◆ **DATA FOR ANALYSIS**:
•••

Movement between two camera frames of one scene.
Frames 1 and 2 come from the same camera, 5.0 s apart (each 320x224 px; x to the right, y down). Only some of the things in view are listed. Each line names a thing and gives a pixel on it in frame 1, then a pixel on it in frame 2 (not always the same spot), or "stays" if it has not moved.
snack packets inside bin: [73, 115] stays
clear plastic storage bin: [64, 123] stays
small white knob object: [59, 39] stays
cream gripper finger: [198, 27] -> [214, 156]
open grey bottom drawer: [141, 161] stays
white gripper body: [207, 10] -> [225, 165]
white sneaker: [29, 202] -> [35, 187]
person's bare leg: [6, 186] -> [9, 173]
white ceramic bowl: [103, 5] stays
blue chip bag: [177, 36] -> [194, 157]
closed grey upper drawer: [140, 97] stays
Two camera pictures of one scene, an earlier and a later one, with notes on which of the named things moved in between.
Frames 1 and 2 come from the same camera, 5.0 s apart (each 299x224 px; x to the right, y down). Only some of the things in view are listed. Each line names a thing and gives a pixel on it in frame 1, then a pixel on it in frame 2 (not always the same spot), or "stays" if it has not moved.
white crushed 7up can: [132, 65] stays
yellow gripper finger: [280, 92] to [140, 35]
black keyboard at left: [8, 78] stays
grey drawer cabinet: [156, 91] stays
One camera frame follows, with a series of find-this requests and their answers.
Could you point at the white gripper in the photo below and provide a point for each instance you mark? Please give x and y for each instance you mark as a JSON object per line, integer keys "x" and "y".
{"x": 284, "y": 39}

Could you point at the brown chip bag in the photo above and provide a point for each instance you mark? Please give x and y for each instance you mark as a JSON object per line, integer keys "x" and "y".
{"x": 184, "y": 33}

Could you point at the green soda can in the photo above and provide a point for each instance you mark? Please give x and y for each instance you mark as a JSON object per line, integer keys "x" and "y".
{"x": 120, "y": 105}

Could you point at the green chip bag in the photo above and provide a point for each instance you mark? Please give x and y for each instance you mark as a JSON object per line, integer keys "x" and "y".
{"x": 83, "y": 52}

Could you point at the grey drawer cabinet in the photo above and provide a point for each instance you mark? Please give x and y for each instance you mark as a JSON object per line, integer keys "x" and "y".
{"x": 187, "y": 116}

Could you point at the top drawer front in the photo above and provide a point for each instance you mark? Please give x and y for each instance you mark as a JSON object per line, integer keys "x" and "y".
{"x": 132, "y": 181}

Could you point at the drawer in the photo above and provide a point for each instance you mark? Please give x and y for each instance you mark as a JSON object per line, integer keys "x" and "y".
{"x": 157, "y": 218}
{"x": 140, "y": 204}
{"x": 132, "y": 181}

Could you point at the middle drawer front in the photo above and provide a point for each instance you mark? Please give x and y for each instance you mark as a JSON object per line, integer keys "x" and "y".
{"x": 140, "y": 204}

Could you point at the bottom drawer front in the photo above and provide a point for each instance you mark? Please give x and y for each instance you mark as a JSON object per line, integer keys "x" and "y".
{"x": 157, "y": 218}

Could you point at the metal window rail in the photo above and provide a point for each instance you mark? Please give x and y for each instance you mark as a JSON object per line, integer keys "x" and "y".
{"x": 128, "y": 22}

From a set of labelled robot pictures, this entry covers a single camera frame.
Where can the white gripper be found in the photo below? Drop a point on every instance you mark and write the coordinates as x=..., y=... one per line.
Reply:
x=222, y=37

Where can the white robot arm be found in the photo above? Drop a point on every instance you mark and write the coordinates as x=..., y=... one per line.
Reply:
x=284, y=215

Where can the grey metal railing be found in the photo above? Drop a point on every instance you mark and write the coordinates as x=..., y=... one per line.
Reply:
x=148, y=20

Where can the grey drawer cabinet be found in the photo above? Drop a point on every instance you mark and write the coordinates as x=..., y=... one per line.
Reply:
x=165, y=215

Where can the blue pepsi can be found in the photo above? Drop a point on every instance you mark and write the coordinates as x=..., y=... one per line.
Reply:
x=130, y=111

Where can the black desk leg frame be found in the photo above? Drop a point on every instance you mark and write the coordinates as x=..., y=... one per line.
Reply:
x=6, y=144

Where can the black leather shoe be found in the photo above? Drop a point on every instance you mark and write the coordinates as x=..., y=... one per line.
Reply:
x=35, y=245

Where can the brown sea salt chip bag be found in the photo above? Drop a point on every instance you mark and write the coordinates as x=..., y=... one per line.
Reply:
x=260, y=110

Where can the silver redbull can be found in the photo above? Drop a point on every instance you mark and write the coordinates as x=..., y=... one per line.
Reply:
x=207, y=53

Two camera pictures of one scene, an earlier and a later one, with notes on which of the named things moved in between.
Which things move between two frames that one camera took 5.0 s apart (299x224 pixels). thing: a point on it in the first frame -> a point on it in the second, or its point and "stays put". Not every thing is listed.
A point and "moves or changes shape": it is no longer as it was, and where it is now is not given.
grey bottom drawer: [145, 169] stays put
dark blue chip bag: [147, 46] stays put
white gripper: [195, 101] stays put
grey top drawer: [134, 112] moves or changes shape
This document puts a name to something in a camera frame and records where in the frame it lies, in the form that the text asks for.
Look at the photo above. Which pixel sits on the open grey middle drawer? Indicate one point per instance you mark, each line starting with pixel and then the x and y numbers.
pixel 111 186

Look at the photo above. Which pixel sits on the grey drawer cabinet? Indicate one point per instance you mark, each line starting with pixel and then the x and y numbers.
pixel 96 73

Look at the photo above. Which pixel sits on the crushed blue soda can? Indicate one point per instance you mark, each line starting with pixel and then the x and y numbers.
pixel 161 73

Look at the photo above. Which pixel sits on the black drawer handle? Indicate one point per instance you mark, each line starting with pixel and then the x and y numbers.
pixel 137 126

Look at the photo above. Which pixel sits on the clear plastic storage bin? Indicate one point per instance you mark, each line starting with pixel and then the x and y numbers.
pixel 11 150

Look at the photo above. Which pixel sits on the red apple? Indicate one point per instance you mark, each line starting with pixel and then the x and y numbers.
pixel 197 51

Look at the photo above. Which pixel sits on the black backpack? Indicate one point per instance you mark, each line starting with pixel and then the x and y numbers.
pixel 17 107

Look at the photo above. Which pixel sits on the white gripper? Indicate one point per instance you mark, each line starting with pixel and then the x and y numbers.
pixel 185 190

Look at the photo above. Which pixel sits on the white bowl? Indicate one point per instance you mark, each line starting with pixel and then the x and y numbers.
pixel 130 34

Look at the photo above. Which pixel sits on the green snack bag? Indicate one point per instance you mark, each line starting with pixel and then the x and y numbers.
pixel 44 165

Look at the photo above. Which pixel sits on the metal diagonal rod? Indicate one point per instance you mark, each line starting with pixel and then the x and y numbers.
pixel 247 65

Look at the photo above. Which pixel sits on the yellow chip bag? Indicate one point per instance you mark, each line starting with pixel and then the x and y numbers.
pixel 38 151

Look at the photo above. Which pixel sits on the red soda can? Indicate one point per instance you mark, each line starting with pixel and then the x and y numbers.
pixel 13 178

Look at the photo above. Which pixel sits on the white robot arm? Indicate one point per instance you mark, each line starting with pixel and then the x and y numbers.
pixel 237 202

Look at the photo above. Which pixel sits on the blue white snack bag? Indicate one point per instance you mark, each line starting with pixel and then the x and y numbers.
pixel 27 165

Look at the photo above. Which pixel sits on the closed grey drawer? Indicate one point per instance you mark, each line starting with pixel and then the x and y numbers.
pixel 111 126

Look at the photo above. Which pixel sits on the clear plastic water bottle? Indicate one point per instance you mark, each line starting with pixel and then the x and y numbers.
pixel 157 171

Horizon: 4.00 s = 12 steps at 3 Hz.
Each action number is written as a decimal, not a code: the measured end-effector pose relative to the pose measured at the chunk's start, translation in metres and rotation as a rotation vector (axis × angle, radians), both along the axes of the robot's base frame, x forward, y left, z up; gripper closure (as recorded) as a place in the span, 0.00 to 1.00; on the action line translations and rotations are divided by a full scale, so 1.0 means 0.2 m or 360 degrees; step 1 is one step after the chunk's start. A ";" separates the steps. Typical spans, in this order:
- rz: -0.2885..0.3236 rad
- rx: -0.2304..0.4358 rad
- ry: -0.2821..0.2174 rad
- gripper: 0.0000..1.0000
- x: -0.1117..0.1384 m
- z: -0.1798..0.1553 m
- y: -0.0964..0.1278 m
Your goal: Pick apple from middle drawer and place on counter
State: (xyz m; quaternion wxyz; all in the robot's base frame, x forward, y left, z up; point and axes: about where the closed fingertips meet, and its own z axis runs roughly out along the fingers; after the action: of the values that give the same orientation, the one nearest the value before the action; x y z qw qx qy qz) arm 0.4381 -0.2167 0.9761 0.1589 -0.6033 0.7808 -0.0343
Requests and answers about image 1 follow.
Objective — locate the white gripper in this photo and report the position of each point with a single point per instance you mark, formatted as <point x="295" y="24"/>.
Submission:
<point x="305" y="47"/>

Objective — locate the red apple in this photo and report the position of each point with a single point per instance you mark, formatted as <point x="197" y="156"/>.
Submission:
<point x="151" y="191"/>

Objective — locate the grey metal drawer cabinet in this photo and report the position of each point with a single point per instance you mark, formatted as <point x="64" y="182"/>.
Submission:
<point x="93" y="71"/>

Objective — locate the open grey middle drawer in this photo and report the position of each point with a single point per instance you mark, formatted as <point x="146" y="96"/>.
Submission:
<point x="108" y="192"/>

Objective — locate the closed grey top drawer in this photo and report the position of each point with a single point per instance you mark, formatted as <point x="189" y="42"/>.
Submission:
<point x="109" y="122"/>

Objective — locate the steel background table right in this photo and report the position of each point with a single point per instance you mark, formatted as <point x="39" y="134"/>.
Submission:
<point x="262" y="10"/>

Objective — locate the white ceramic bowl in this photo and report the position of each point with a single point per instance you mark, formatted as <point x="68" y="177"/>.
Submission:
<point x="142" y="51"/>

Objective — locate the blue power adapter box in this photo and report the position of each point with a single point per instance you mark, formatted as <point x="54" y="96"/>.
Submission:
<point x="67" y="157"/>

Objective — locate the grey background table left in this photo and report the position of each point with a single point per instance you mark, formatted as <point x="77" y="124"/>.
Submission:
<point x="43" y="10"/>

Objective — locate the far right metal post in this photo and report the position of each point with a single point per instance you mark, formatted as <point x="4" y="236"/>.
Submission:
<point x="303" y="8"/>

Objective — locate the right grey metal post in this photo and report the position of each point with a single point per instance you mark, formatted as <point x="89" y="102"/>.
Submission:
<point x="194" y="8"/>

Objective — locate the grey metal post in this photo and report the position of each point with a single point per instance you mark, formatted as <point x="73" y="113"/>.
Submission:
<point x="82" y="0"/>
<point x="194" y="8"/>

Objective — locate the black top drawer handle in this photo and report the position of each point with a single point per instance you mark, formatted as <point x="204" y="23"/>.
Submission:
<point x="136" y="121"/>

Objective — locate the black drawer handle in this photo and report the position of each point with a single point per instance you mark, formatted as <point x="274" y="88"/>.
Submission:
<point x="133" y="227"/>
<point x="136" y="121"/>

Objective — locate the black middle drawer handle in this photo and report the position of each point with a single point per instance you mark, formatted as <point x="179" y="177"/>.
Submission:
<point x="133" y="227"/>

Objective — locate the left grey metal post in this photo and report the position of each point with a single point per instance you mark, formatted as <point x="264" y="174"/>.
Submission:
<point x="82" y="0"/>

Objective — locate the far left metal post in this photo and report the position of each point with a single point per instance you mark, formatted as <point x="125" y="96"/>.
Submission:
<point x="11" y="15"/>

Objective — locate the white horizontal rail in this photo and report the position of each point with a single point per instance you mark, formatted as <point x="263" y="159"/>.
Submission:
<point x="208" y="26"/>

•••

◆ **PROBLEM DESCRIPTION**: What is needed is a verbatim copy of every line in the records above from the one containing "white gripper body: [207, 10] -> [225, 165]" down to the one containing "grey drawer cabinet: [156, 91] stays", both included, and nothing more.

◆ **ANSWER TO THIS EXERCISE**:
white gripper body: [207, 10] -> [225, 165]
white sneaker: [29, 202] -> [35, 187]
person's bare leg: [6, 186] -> [9, 173]
white ceramic bowl: [103, 5] stays
blue chip bag: [177, 36] -> [194, 157]
closed grey upper drawer: [140, 97] stays
Two camera pictures of one scene, an earlier and a later one, with notes on which of the named things moved in between.
Frames 1 and 2 come from the same camera, 5.0 s apart (each 299x224 px; x to the right, y down). Only some of the things in view are listed. Each line names a thing and gives a pixel on it in frame 1, then a pixel on it in frame 2 (not always the same spot), or "stays" if it has not moved.
white crushed 7up can: [132, 65] stays
yellow gripper finger: [280, 92] to [140, 35]
black keyboard at left: [8, 78] stays
grey drawer cabinet: [156, 91] stays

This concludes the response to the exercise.